EXERCISE GOAL
The lines in the listing below are to be given again exactly, starting at the line holding "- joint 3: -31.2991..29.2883" and ending at the line holding "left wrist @". Do not include pictures.

···

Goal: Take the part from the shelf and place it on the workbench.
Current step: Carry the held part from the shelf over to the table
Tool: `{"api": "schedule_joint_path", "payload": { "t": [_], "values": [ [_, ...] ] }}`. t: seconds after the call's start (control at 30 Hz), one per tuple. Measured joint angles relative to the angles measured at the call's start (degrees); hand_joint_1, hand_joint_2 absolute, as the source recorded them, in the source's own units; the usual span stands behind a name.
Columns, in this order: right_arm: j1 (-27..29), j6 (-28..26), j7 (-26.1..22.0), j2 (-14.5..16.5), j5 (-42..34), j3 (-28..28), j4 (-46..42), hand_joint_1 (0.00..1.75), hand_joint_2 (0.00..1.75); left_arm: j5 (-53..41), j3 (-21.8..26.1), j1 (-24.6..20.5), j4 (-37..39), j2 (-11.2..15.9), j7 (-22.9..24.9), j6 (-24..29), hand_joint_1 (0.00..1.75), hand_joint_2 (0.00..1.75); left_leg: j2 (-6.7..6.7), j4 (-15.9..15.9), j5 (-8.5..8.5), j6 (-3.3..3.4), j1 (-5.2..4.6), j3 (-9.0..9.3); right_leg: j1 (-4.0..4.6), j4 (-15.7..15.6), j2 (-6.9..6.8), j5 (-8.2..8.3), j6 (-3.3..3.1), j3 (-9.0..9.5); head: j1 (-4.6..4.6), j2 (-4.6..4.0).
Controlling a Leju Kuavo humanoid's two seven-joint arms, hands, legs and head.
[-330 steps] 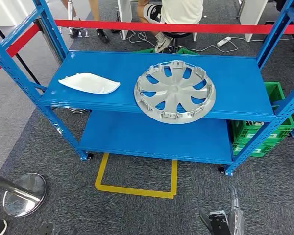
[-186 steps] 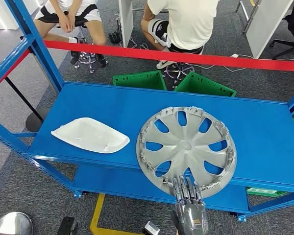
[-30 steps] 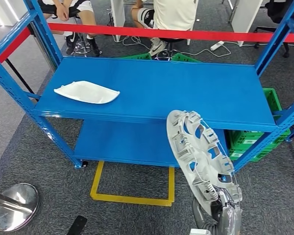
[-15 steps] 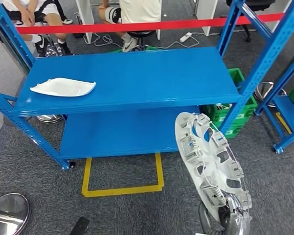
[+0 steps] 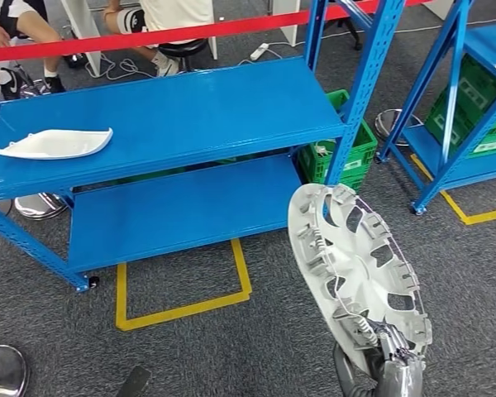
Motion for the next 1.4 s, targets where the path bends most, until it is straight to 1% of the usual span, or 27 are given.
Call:
{"api": "schedule_joint_path", "payload": {
  "t": [0.07, 0.1, 0.17, 0.23, 0.27, 0.3, 0.37, 0.43, 0.47, 0.53, 0.6, 0.63, 0.7, 0.73, 0.77, 0.83, 0.9, 0.93, 1.0, 1.07, 1.1, 1.13, 1.2, 1.23, 1.27, 1.33, 1.4],
  "values": [
    [0.0, 0.0, -1.3, 0.4, 3.0, -0.5, -0.1, 1.75, 1.75, -0.3, 0.0, 0.2, 0.0, 0.3, -0.1, -0.5, 0.00, 1.75, 1.50, -0.2, 0.77, 0.33, 0.27, -0.94, -0.07, -0.1, 0.45, 0.63, 0.66, -0.96, -0.07, 0.00],
    [0.0, 0.0, -2.0, 0.6, 4.6, -0.8, -0.3, 1.75, 1.75, -0.5, 0.0, 0.3, 0.1, 0.4, -0.2, -0.6, 0.00, 1.75, 2.35, -0.3, 1.38, 0.67, 0.41, -1.57, -0.01, 0.8, -0.55, -0.62, 1.03, -1.67, 0.08, 0.00],
    [0.1, 0.0, -3.8, 1.2, 7.5, -1.6, -0.9, 1.75, 1.75, -1.1, -0.1, 0.7, 0.1, 0.7, -0.4, -0.8, 0.00, 1.75, 4.03, -0.3, 2.54, 1.07, 0.48, -2.94, -0.12, 6.1, -3.82, -6.14, 1.81, -3.47, 0.48, 0.01],
    [0.2, 0.0, -5.6, 2.0, 9.6, -2.6, -1.7, 1.75, 1.75, -1.8, -0.1, 1.0, 0.1, 1.0, -0.6, -0.9, 0.00, 1.75, 5.86, -0.1, 3.56, 1.06, 0.44, -4.28, -0.65, 14.2, -5.59, -10.77, 2.55, -4.93, 0.78, 0.00],
    [0.3, 0.0, -6.2, 2.3, 10.4, -3.1, -2.0, 1.75, 1.75, -2.1, -0.1, 1.1, 0.1, 1.1, -0.7, -0.9, 0.00, 1.75, 6.80, 0.0, 4.03, 0.97, 0.44, -4.94, -0.89, 16.9, -5.80, -10.88, 2.83, -4.82, 0.77, 0.00],
    [0.4, 0.0, -6.6, 2.7, 11.0, -3.6, -2.4, 1.75, 1.75, -2.4, -0.2, 1.2, 0.1, 1.2, -0.8, -0.9, 0.00, 1.75, 7.71, 0.1, 4.47, 0.87, 0.44, -5.62, -1.10, 17.7, -5.93, -9.68, 3.05, -3.85, 0.78, 0.00],
    [0.7, 0.0, -6.7, 3.4, 11.9, -4.5, -3.3, 1.75, 1.75, -2.9, -0.2, 1.2, 0.1, 1.3, -1.0, -0.9, 0.00, 1.75, 9.19, 0.5, 5.25, 0.51, 0.43, -6.86, -1.32, 12.5, -7.03, -6.50, 3.28, 1.52, 0.77, 0.00],
    [0.9, 0.0, -6.8, 4.1, 12.6, -5.2, -4.4, 1.75, 1.75, -3.3, -0.2, 1.2, 0.1, 1.4, -1.1, -0.9, 0.00, 1.75, 10.29, 0.9, 5.92, -0.06, 0.30, -7.58, -1.07, 2.7, -9.56, -6.99, 3.08, 8.90, 0.80, 0.00],
    [1.0, 0.0, -6.8, 4.4, 12.9, -5.4, -4.9, 1.75, 1.75, -3.5, -0.2, 1.3, 0.1, 1.4, -1.2, -0.9, 0.00, 1.75, 10.82, 1.0, 6.33, -0.35, 0.27, -7.74, -0.85, -0.7, -10.41, -7.84, 2.78, 11.04, 0.79, 0.00],
    [1.4, 0.0, -6.8, 5.0, 13.4, -6.0, -6.0, 1.75, 1.75, -4.1, -0.4, 1.4, 0.2, 1.5, -1.4, -1.0, 0.00, 1.75, 11.88, 1.0, 7.15, -0.97, 0.40, -8.12, -0.42, -3.2, -10.00, -8.26, 1.82, 11.35, 0.81, 0.00],
    [2.1, 0.0, -6.9, 5.5, 13.7, -6.4, -7.3, 1.75, 1.75, -4.7, -0.6, 1.6, 0.3, 1.6, -1.7, -1.0, 0.00, 1.75, 10.37, 1.9, 5.64, -1.73, 0.66, -8.77, -0.46, -3.2, -8.74, -7.15, 0.69, 10.09, 0.83, 0.00],
    [2.4, 0.0, -6.9, 5.8, 13.9, -6.6, -7.9, 1.75, 1.75, -5.0, -0.7, 1.8, 0.3, 1.6, -1.8, -1.1, 0.00, 1.75, 8.79, 3.5, 3.33, -2.06, 0.74, -9.28, -0.56, -3.3, -8.13, -6.48, 0.06, 9.57, 0.76, 0.00],
    [3.1, 0.0, -6.9, 6.2, 14.0, -6.8, -9.1, 1.75, 1.75, -5.6, -0.9, 2.4, 0.5, 1.7, -2.0, -1.2, 0.00, 1.75, 5.96, 10.0, -2.66, -2.28, 0.76, -10.76, -0.60, -3.0, -6.73, -5.24, -0.56, 8.17, 0.61, 0.00],
    [3.5, 0.0, -6.9, 6.3, 14.0, -6.9, -9.7, 1.75, 1.75, -5.9, -1.1, 2.6, 0.6, 1.7, -2.1, -1.2, 0.00, 1.75, 5.48, 13.7, -4.66, -2.24, 0.74, -11.48, -0.59, -2.7, -6.00, -4.70, -0.70, 7.30, 0.56, 0.00],
    [4.0, 0.0, -6.9, 6.5, 13.8, -7.1, -10.3, 1.75, 1.75, -6.4, -1.3, 2.7, 0.7, 1.8, -2.1, -1.3, 0.00, 1.75, 5.27, 16.3, -5.31, -2.17, 0.73, -11.74, -0.59, -2.3, -5.25, -4.24, -0.68, 6.35, 0.55, 0.00],
    [5.1, 0.0, -6.9, 6.9, 13.4, -7.4, -11.6, 1.75, 1.75, -7.1, -1.8, 2.7, 0.8, 1.9, -2.3, -1.3, 0.00, 1.75, 5.01, 15.7, -3.08, -2.08, 0.82, -9.86, -0.75, -1.3, -3.76, -3.56, -0.37, 4.42, 0.55, 0.00],
    [6.2, 0.0, -6.6, 7.3, 13.2, -7.7, -12.9, 1.75, 1.75, -7.8, -2.2, 2.8, 0.9, 2.0, -2.5, -1.2, 0.00, 1.75, 2.92, 9.1, -0.27, -2.35, 1.21, -5.30, -0.91, 0.0, -2.32, -3.08, 0.23, 2.55, 0.48, 0.00],
    [6.6, 0.0, -6.4, 7.5, 13.1, -7.8, -13.6, 1.75, 1.75, -8.1, -2.4, 2.8, 1.0, 2.0, -2.7, -1.2, 0.00, 1.75, 1.42, 5.9, 0.04, -2.35, 1.48, -3.44, -0.91, 0.8, -1.64, -2.82, 0.58, 1.64, 0.47, 0.00],
    [7.5, 0.0, -6.1, 7.8, 13.2, -7.9, -14.9, 1.75, 1.75, -8.3, -2.8, 3.0, 1.3, 2.0, -3.1, -1.2, 0.00, 1.75, -0.38, 3.0, -0.63, -2.17, 1.72, -2.15, -0.77, 1.8, -0.34, -2.01, 1.35, 0.15, 0.44, 0.00],
    [8.1, 0.0, -5.8, 7.8, 13.4, -8.1, -15.8, 1.75, 1.75, -8.3, -3.1, 3.4, 1.5, 2.2, -3.3, -1.3, 0.00, 1.75, 0.95, 3.2, -0.46, -1.44, 1.71, -2.96, -0.79, 1.9, 0.34, -1.29, 2.07, -0.86, 0.51, 0.00],
    [8.4, 0.0, -5.6, 7.8, 13.6, -8.1, -16.1, 1.75, 1.75, -8.4, -3.2, 3.5, 1.5, 2.3, -3.4, -1.3, 0.00, 1.75, 1.78, 3.3, -0.09, -0.93, 1.68, -3.40, -0.73, 2.4, -0.47, -1.94, 2.35, -1.46, 0.70, 0.00],
    [8.4, 0.0, -5.3, 7.8, 13.9, -8.1, -16.4, 1.75, 1.75, -8.4, -3.3, 3.6, 1.6, 2.4, -3.5, -1.4, 0.00, 1.75, 2.73, 3.3, 0.39, -0.43, 1.64, -3.94, -0.67, 4.1, -1.81, -3.75, 2.62, -2.26, 0.94, 0.00],
    [8.3, 0.0, -4.7, 7.8, 14.6, -8.2, -16.8, 1.75, 1.75, -8.5, -3.5, 3.9, 1.6, 2.7, -3.8, -1.5, 0.00, 1.75, 4.53, 3.3, 1.41, 0.29, 1.30, -5.05, -0.62, 10.6, -4.80, -9.41, 3.01, -4.06, 1.47, 0.00],
    [8.3, 0.0, -4.4, 7.8, 14.8, -8.2, -17.0, 1.75, 1.75, -8.5, -3.5, 4.1, 1.7, 2.9, -4.0, -1.5, 0.00, 1.75, 5.51, 3.3, 1.92, 0.45, 1.08, -5.67, -0.68, 14.5, -5.48, -11.67, 3.11, -4.74, 1.56, 0.00],
    [8.2, 0.0, -4.1, 7.8, 15.1, -8.2, -17.1, 1.75, 1.75, -8.6, -3.6, 4.3, 1.7, 3.2, -4.3, -1.5, 0.00, 1.75, 6.45, 3.3, 2.41, 0.58, 0.87, -6.28, -0.74, 17.6, -5.75, -12.51, 3.07, -4.90, 1.62, 0.00],
    [8.3, 0.0, -3.5, 7.8, 15.4, -8.2, -17.5, 1.75, 1.75, -8.7, -3.8, 4.5, 1.7, 3.6, -4.7, -1.5, 0.00, 1.75, 8.19, 3.4, 3.42, 0.70, 0.37, -7.58, -0.77, 18.6, -6.00, -10.34, 2.68, -2.70, 1.67, 0.00],
    [8.5, 0.0, -3.1, 7.8, 15.5, -8.2, -18.2, 1.75, 1.75, -8.7, -4.3, 4.6, 1.7, 3.9, -5.2, -1.5, 0.00, 1.75, 9.42, 3.4, 4.45, 0.70, -0.09, -8.63, -0.46, 12.0, -7.52, -7.99, 1.81, 3.52, 1.64, 0.00]
  ]
}}
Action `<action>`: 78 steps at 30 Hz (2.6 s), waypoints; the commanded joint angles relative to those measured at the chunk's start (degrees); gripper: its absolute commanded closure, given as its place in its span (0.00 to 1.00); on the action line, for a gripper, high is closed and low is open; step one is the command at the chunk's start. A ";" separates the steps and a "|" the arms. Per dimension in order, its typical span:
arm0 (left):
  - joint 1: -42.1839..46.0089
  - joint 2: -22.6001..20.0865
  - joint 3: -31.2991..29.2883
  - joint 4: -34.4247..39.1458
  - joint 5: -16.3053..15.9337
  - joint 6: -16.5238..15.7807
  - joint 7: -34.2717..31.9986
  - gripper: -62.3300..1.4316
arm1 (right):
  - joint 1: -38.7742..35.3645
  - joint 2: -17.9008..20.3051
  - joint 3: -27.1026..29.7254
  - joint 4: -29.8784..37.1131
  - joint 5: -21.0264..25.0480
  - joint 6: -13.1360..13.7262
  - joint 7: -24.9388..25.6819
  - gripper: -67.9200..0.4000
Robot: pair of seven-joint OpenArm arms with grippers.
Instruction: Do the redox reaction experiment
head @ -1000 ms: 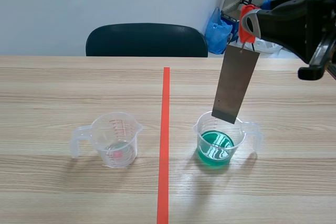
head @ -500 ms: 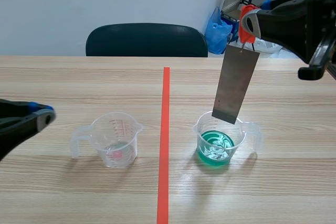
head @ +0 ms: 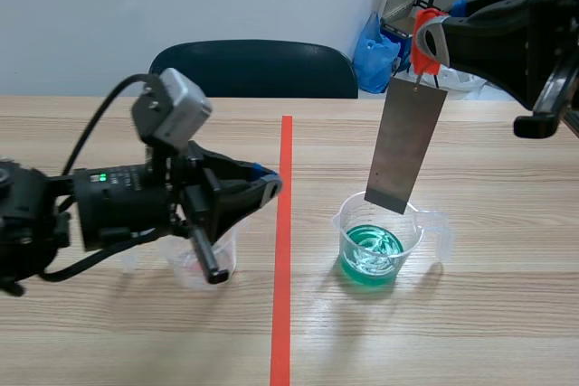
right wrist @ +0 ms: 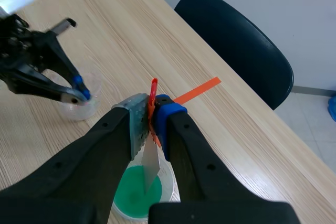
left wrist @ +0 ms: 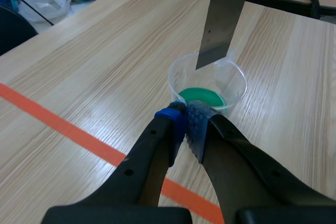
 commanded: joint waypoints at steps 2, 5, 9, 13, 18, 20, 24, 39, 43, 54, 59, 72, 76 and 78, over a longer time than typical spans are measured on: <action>-3.21 3.41 0.76 -3.06 -0.39 -0.31 0.31 0.94 | 0.83 0.44 0.42 0.96 0.61 -0.17 0.85 0.99; -6.23 6.71 2.19 -6.97 -0.42 -0.33 0.31 0.94 | 0.83 0.44 0.42 0.96 0.61 -0.17 0.85 0.98; -8.57 10.19 2.45 -10.36 -0.42 -0.37 0.59 0.94 | 0.83 0.44 0.42 0.96 0.61 -0.17 0.85 0.98; -9.60 11.87 2.54 -11.91 -0.42 -1.01 1.84 0.94 | 0.83 0.44 0.42 0.96 0.59 -0.17 0.85 0.99; -9.62 12.20 2.54 -11.96 -0.39 -3.85 3.28 0.94 | 0.83 0.44 0.42 0.96 0.59 -0.17 0.83 0.99; -9.62 12.20 2.54 -11.96 -0.39 -3.87 3.30 0.94 | 0.83 0.44 0.42 0.96 0.59 -0.17 0.85 0.99; -9.62 12.20 2.54 -11.96 -0.42 -3.87 3.72 0.94 | 0.83 0.44 0.42 0.96 0.59 -0.17 0.85 0.99; -9.62 12.17 2.54 -11.96 -0.42 -3.85 4.39 0.94 | 0.83 0.44 0.42 0.96 0.59 -0.17 0.85 0.99; -9.57 11.10 2.49 -11.93 -0.39 -3.76 4.37 0.94 | 0.83 0.44 0.42 0.96 0.61 -0.17 0.87 0.99; 2.95 -9.73 -7.13 -4.42 -6.73 -3.89 -1.77 0.94 | 0.83 0.44 0.42 0.96 0.59 -0.17 0.70 0.99; 19.45 -18.86 -19.61 -2.38 -7.91 -5.51 -9.55 0.94 | 0.83 0.44 0.42 0.96 0.59 -0.17 0.68 0.99; 68.37 -13.60 -54.14 -2.95 9.27 -5.11 -43.52 0.93 | 0.83 0.44 0.42 0.96 0.59 -0.17 0.68 0.99; 76.17 -7.32 -59.71 -3.30 16.52 -3.04 -53.20 0.93 | 0.83 0.44 0.42 0.96 0.61 -0.17 0.68 0.99; 79.17 -4.44 -61.75 -3.30 19.10 -0.79 -57.22 0.93 | 0.83 0.44 0.42 0.96 0.61 -0.17 0.68 0.99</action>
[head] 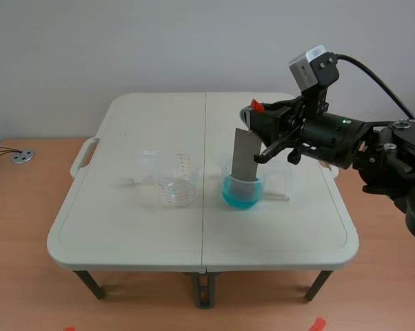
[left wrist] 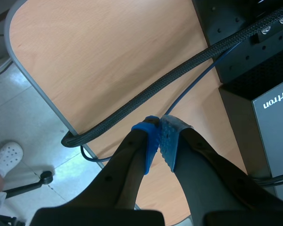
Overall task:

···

ANSWER FOR THIS EXERCISE
  - joint 3: -31.2991..29.2883
  - joint 4: -34.4247..39.1458
  - joint 5: -16.3053..15.9337
  - joint 6: -16.5238..15.7807
  - joint 7: -34.2717..31.9986
  - gripper: -62.3300..1.4316
arm1 (right):
  - joint 1: -38.7742..35.3645
  - joint 2: -17.9008..20.3051
  - joint 3: -27.1026..29.7254
  - joint 4: -29.8784..37.1131
  - joint 5: -21.0264..25.0480
  - joint 6: -13.1360..13.7262
  - joint 7: -24.9388..25.6819
  - gripper: -67.9200..0.4000
Robot: pair of seven-joint OpenArm arms with grippers.
Instruction: Do the redox reaction experiment
head @ -1000 ms: 
head @ -500 ms: 
head @ +0 ms: 
right wrist @ +0 ms: 
left wrist @ +0 ms: 

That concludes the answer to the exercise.